## What to do
Make an exact copy of the data below, leaving out every picture.

## Available data

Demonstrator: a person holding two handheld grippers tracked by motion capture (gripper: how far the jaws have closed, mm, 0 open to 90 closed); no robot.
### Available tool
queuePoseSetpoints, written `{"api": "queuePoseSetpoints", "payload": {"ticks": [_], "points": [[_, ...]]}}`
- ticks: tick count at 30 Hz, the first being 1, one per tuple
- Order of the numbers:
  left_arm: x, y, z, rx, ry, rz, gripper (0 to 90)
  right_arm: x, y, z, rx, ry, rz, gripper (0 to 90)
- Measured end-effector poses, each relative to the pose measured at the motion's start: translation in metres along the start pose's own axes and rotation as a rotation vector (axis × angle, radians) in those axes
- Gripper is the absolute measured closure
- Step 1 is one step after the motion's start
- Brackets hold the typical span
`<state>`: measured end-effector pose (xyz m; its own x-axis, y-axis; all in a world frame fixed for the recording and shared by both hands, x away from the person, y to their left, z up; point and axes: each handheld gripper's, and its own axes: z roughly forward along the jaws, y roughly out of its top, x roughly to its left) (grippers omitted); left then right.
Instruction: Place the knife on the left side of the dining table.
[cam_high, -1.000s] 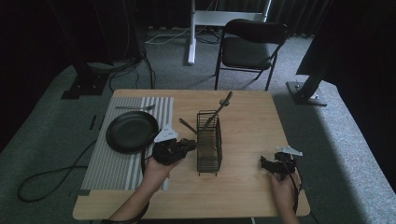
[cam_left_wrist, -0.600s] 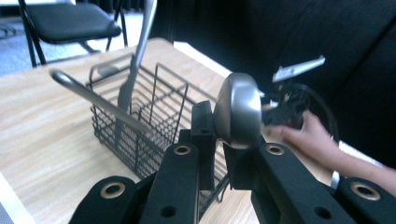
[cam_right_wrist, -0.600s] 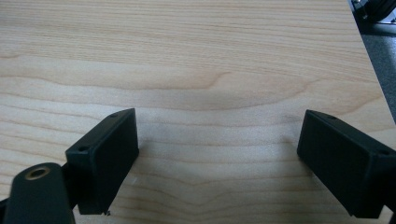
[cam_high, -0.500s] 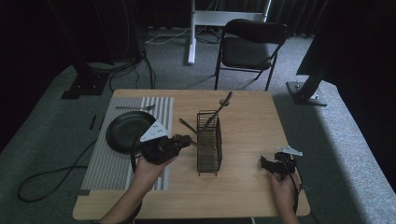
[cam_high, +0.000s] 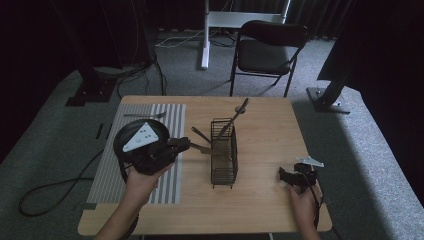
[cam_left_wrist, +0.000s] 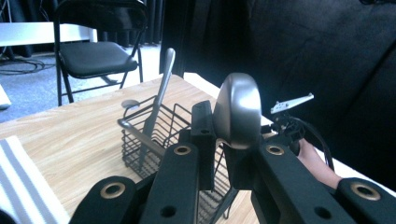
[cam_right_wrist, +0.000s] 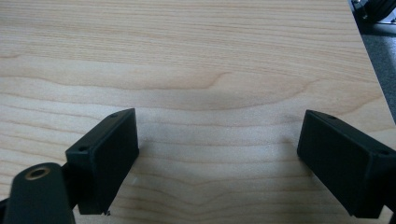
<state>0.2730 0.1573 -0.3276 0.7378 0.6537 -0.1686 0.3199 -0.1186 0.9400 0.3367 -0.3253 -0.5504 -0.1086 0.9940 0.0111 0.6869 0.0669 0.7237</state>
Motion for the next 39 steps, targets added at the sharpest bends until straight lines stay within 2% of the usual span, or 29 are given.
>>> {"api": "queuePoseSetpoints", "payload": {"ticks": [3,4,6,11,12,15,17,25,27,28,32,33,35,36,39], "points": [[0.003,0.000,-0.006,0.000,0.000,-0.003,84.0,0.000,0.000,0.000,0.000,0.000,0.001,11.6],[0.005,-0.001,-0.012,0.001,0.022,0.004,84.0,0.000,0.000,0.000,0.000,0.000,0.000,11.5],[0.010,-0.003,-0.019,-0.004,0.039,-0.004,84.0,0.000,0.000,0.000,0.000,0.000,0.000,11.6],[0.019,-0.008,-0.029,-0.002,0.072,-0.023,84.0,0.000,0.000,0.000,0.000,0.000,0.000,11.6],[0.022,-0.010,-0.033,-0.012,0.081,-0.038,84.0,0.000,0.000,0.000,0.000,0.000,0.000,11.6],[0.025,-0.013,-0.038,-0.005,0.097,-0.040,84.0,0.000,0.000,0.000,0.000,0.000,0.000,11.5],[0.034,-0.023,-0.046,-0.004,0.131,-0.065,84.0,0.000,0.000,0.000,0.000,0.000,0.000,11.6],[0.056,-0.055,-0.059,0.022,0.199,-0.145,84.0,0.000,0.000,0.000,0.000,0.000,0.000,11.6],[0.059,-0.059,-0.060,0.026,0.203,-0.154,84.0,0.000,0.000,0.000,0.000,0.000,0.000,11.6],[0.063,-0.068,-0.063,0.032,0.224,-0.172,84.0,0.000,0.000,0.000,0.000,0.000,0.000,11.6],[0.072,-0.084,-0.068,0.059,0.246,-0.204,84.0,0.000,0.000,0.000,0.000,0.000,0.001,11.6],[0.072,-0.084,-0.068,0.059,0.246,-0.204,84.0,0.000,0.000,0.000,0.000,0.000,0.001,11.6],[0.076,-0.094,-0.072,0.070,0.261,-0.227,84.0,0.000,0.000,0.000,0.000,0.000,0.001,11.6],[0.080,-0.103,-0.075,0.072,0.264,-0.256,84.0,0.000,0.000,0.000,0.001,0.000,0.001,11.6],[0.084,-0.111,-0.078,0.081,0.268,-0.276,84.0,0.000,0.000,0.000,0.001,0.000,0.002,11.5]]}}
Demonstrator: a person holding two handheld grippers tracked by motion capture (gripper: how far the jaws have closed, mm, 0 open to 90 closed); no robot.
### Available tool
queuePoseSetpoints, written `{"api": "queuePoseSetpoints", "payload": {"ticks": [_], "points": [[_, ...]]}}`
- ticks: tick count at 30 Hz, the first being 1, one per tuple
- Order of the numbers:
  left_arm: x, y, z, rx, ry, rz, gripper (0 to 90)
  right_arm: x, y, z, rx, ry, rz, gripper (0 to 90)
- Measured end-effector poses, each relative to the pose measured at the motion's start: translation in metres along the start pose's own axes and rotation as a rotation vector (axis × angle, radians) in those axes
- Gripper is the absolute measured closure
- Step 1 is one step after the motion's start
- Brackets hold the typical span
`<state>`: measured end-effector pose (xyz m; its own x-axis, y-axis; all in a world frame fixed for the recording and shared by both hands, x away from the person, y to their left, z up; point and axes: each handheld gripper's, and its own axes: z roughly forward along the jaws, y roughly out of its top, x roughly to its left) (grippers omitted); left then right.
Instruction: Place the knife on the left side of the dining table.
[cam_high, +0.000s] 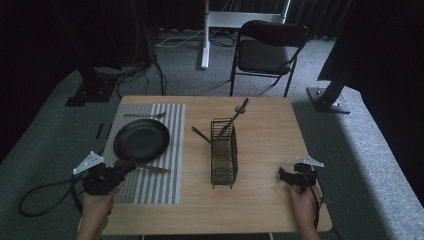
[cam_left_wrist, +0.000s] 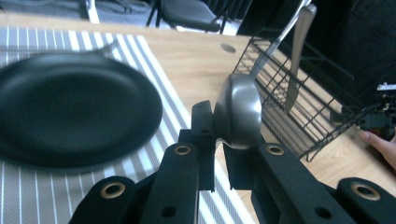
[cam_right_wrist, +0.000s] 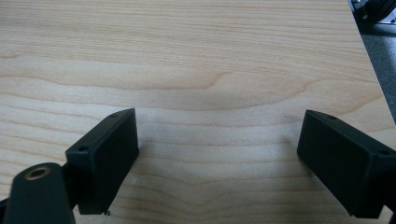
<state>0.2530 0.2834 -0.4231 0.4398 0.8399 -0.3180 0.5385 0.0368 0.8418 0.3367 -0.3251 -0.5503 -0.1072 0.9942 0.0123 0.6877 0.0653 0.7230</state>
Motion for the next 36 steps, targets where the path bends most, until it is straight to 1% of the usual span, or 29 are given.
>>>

## Exercise output
Demonstrator: a person holding two handheld grippers tracked by motion capture (gripper: how far the jaws have closed, mm, 0 open to 90 closed); no robot.
### Available tool
queuePoseSetpoints, written `{"api": "queuePoseSetpoints", "payload": {"ticks": [_], "points": [[_, ...]]}}`
- ticks: tick count at 30 Hz, the first being 1, one per tuple
- Order of the numbers:
  left_arm: x, y, z, rx, ry, rz, gripper (0 to 90)
  right_arm: x, y, z, rx, ry, rz, gripper (0 to 90)
- Measured end-effector poses, each relative to the pose measured at the motion's start: translation in metres along the start pose's own axes and rotation as a rotation vector (axis × angle, radians) in those axes
- Gripper is the absolute measured closure
- Step 1 is one step after the motion's start
- Brackets hold the typical span
`<state>`: measured end-effector pose (xyz m; its own x-axis, y-axis; all in a world frame fixed for the recording and shared by both hands, x away from the person, y to their left, z up; point and axes: each handheld gripper's, and its own axes: z roughly forward along the jaws, y roughly out of its top, x roughly to its left) (grippers omitted); left then right.
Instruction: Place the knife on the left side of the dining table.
[cam_high, -1.000s] 
[cam_left_wrist, -0.600s] 
[cam_right_wrist, -0.600s] 
[cam_high, -0.500s] 
[cam_high, +0.000s] 
[cam_left_wrist, +0.000s] 
[cam_right_wrist, +0.000s] 
<state>0.2730 0.1573 -0.3276 0.7378 0.6537 -0.1686 0.3199 -0.1186 0.9400 0.3367 -0.3253 -0.5504 -0.1086 0.9940 0.0111 0.6869 0.0669 0.7237</state>
Motion for the next 39 steps, targets added at the sharpest bends until straight lines stay within 2% of the usual span, or 29 are given.
>>> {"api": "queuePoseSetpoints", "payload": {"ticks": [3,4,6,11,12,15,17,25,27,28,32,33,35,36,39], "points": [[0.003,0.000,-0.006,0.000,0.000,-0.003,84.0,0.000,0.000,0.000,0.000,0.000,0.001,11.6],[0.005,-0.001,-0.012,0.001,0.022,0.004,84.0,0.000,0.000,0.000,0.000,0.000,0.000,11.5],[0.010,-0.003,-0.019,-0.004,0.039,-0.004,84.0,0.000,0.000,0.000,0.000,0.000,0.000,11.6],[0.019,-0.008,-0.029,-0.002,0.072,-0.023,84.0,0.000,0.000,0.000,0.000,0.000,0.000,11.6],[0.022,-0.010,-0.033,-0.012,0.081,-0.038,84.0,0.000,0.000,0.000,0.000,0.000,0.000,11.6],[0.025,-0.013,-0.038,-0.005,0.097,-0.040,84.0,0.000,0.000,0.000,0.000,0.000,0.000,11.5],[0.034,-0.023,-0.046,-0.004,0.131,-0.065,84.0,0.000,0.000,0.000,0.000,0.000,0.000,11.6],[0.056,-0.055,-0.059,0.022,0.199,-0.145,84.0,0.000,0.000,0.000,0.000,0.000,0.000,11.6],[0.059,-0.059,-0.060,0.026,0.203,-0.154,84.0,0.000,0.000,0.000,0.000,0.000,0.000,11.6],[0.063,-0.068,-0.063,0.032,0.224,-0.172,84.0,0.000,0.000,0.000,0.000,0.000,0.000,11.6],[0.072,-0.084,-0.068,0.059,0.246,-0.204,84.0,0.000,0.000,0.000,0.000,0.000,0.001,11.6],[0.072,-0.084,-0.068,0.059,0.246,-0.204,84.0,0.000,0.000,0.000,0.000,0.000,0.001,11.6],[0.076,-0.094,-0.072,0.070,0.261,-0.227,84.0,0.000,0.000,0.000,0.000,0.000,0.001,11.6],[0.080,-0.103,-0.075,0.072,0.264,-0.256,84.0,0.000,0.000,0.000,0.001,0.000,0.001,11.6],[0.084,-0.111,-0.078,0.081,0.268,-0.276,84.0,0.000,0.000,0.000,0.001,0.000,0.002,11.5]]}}
Demonstrator: a person holding two handheld grippers tracked by motion capture (gripper: how far the jaws have closed, mm, 0 open to 90 closed); no robot.
### Available tool
queuePoseSetpoints, written `{"api": "queuePoseSetpoints", "payload": {"ticks": [_], "points": [[_, ...]]}}`
- ticks: tick count at 30 Hz, the first being 1, one per tuple
- Order of the numbers:
  left_arm: x, y, z, rx, ry, rz, gripper (0 to 90)
  right_arm: x, y, z, rx, ry, rz, gripper (0 to 90)
- Measured end-effector poses, each relative to the pose measured at the motion's start: translation in metres along the start pose's own axes and rotation as a rotation vector (axis × angle, radians) in those axes
- Gripper is the absolute measured closure
- Step 1 is one step after the motion's start
- Brackets hold the typical span
`<state>`: measured end-effector pose (xyz m; its own x-axis, y-axis; all in a world frame fixed for the recording and shared by both hands, x away from the person, y to their left, z up; point and axes: each handheld gripper's, and its own axes: z roughly forward along the jaws, y roughly out of its top, x roughly to its left) (grippers omitted); left then right.
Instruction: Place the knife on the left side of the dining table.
[cam_high, +0.000s] 
[cam_left_wrist, +0.000s] 
[cam_right_wrist, +0.000s] 
<state>0.2530 0.2834 -0.4231 0.4398 0.8399 -0.3180 0.5385 0.0368 0.8418 0.3367 -0.3251 -0.5503 -0.1072 0.9942 0.0123 0.6877 0.0653 0.7230</state>
Motion for the next 36 steps, targets where the path bends most, until it is straight to 1% of the usual span, or 29 are given.
>>>

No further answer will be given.